Your goal: When you retype the records that follow, keep each word as it is and drop any pictures.

[Saved entries]

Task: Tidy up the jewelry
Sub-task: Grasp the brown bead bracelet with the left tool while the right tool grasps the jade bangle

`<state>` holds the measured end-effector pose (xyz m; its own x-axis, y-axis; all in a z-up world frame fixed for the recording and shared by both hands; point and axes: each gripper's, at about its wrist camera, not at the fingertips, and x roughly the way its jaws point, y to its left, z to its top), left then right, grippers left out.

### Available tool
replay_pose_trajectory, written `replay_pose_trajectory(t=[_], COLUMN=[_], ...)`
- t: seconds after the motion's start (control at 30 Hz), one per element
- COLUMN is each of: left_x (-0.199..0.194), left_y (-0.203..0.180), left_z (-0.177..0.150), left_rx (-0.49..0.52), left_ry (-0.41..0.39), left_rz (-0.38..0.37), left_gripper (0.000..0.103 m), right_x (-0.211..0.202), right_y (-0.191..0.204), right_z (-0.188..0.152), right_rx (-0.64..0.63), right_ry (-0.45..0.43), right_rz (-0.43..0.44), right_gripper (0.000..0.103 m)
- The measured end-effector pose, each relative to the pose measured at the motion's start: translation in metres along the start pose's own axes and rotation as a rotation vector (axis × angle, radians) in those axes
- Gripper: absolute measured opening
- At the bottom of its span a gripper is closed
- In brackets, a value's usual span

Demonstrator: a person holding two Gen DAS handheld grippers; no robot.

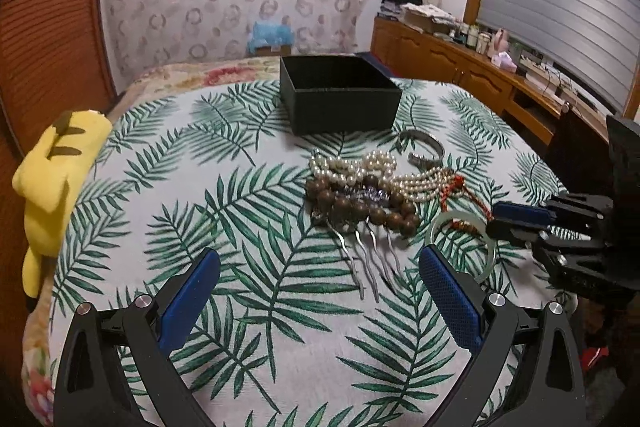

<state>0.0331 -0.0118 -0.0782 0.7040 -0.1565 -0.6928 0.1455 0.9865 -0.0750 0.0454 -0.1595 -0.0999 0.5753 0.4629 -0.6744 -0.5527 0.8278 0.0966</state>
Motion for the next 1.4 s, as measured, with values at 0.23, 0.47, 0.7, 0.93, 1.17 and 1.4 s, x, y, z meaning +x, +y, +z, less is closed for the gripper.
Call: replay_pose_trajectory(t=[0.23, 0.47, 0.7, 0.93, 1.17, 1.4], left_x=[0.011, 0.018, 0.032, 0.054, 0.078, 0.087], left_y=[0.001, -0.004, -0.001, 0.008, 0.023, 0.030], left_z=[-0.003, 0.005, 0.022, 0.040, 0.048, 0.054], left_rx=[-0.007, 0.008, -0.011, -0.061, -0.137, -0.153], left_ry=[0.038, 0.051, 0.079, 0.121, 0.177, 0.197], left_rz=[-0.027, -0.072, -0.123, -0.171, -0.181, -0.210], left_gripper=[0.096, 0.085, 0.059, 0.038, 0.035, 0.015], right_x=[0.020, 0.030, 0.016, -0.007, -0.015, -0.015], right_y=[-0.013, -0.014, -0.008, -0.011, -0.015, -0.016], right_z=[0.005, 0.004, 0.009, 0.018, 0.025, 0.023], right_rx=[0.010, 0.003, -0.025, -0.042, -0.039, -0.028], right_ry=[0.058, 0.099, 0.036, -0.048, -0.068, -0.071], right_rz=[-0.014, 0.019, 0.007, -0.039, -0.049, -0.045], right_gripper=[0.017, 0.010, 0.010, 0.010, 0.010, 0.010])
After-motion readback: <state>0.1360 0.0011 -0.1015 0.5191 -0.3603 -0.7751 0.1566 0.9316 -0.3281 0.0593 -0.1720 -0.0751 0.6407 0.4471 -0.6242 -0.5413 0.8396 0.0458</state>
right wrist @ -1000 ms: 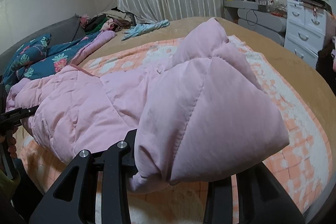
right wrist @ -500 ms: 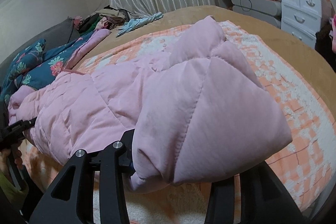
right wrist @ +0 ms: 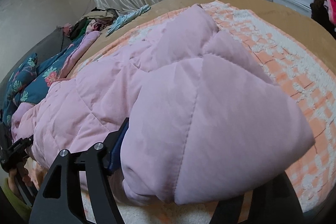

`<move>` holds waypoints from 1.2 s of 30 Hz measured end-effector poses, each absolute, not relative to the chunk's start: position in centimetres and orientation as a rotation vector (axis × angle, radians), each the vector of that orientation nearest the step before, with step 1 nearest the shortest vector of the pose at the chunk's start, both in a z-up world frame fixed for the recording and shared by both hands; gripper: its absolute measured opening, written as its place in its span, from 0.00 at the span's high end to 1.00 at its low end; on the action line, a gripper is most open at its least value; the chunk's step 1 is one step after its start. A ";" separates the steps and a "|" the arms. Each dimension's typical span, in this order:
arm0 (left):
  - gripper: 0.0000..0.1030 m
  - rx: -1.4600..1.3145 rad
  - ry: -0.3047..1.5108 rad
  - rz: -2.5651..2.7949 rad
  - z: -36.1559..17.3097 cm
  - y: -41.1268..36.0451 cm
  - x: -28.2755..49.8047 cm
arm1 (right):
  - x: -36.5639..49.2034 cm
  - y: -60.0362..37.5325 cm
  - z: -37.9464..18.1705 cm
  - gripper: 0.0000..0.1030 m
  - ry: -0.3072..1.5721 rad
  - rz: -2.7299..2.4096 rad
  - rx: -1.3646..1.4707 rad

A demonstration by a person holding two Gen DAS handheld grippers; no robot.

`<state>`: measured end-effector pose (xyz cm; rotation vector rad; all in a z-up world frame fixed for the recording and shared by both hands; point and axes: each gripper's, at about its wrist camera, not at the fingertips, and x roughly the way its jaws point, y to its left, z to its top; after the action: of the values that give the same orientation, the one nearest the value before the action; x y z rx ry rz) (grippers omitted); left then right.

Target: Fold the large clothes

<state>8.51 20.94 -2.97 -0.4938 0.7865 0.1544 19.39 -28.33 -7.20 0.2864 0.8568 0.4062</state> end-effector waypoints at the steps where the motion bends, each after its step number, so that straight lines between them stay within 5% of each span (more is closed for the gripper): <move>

Answer to this problem:
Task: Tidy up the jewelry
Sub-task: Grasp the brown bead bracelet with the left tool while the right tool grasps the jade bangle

`<state>` holds the measured end-effector pose (xyz m; its own x-axis, y-axis; all in a z-up world frame fixed for the recording and shared by both hands; point and axes: each gripper's, at about its wrist camera, not at the fingertips, and x roughly the way its jaws point, y to its left, z to its top), left then right, grippers left out.

### Available tool
replay_pose_trajectory, written `replay_pose_trajectory(t=[_], COLUMN=[_], ...)`
- t: seconds after the motion's start (control at 30 Hz), one per element
- COLUMN is each of: left_x (-0.199..0.194), left_y (-0.203..0.180), left_z (-0.177..0.150), left_rx (-0.49..0.52), left_ry (-0.41..0.39), left_rz (-0.38..0.37), left_gripper (0.000..0.103 m), right_x (-0.211..0.202), right_y (-0.191..0.204), right_z (-0.188..0.152), right_rx (-0.64..0.63), right_ry (-0.45..0.43), right_rz (-0.43..0.44), right_gripper (0.000..0.103 m)
- The measured end-effector pose, each relative to the pose measured at the motion's start: translation in metres along the start pose's own axes and rotation as a rotation vector (axis × angle, radians) in those axes
- Gripper: absolute measured opening
- At the bottom of its span a gripper is closed
- In brackets, a value's usual span

Demonstrator: a person holding two Gen DAS handheld grippers; no robot.


<state>0.0331 -0.0118 -0.0782 0.7040 -0.1565 -0.6928 0.1455 0.9865 -0.0750 0.0454 -0.1595 -0.0999 0.5753 0.4629 -0.6744 -0.5527 0.8278 0.0966</state>
Motion for the next 1.4 s, as measured, with values at 0.23, 0.47, 0.7, 0.93, 1.17 and 1.4 s, x, y, z meaning +x, +y, +z, less is closed for the gripper.
Call: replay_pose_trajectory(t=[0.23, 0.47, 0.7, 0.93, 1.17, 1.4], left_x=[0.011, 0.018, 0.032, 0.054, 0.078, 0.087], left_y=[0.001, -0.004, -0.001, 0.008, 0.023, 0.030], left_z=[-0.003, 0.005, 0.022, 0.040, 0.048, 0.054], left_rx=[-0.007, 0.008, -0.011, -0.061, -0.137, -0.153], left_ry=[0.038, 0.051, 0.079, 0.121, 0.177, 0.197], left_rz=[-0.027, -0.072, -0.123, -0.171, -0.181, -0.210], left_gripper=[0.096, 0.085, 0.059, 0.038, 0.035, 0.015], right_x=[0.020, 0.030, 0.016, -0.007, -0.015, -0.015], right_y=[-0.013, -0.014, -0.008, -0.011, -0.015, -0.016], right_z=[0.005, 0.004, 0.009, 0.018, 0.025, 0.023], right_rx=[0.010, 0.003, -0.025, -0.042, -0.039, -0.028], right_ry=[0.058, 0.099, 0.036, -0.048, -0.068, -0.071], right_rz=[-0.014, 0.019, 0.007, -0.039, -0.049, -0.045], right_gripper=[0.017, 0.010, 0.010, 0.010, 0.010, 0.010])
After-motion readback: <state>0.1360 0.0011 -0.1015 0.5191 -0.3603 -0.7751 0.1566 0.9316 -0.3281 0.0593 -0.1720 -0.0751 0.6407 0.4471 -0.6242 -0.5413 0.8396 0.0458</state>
right wrist @ -1000 ms: 
right wrist @ -500 ms: 
right wrist @ +0 ms: 

`<move>` holds waypoints from 1.2 s of 30 Hz measured end-effector poses, each absolute, not relative to the chunk's start: position in centimetres and orientation as a rotation vector (axis × angle, radians), each the vector of that orientation nearest the step before, with step 1 nearest the shortest vector of the pose at the chunk's start, both in a z-up world frame fixed for the recording and shared by both hands; gripper: its absolute measured opening, written as its place in its span, from 0.00 at the span's high end to 1.00 at its low end; on the action line, a gripper is most open at its least value; the chunk's step 1 is one step after its start. A ";" separates the steps and a "|" the arms. Each dimension's typical span, in this order:
arm0 (left):
  - gripper: 0.0000..0.1030 m
  - rx: -1.4600..1.3145 rad
  - ry: -0.3047..1.5108 rad
  - rz: -2.5651..2.7949 rad
  - z: -36.1559..17.3097 cm
  - y: -41.1268..36.0451 cm
  - x: -28.2755..49.8047 cm
arm1 (right):
  - x: -36.5639..49.2034 cm
  - y: -60.0362..37.5325 cm
  - z: -37.9464..18.1705 cm
  - gripper: 0.0000..0.1030 m
  - ry: -0.3072..1.5721 rad
  - rz: -2.7299..2.4096 rad
  - rx: -1.3646..1.4707 rad

A demonstration by a person holding two Gen DAS handheld grippers; no robot.

`<state>`: measured end-effector pose (xyz cm; rotation vector rad; all in a z-up world frame fixed for the recording and shared by both hands; point and axes: each gripper's, at about its wrist camera, not at the fingertips, and x roughly the way its jaws point, y to its left, z to its top; after the action: of the values that give the same orientation, the one nearest the value before the action; x y z rx ry rz) (grippers omitted); left then right.

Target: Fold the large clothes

<state>8.51 20.94 -2.97 -0.4938 0.7865 0.1544 19.39 -28.33 -7.20 0.2864 0.8568 0.4062</state> end-effector waypoints at the steps where the motion bends, each after its step number, so that straight lines between them stay within 5% of each span (more is closed for the gripper): <move>

The answer to this exercise has been written out completely.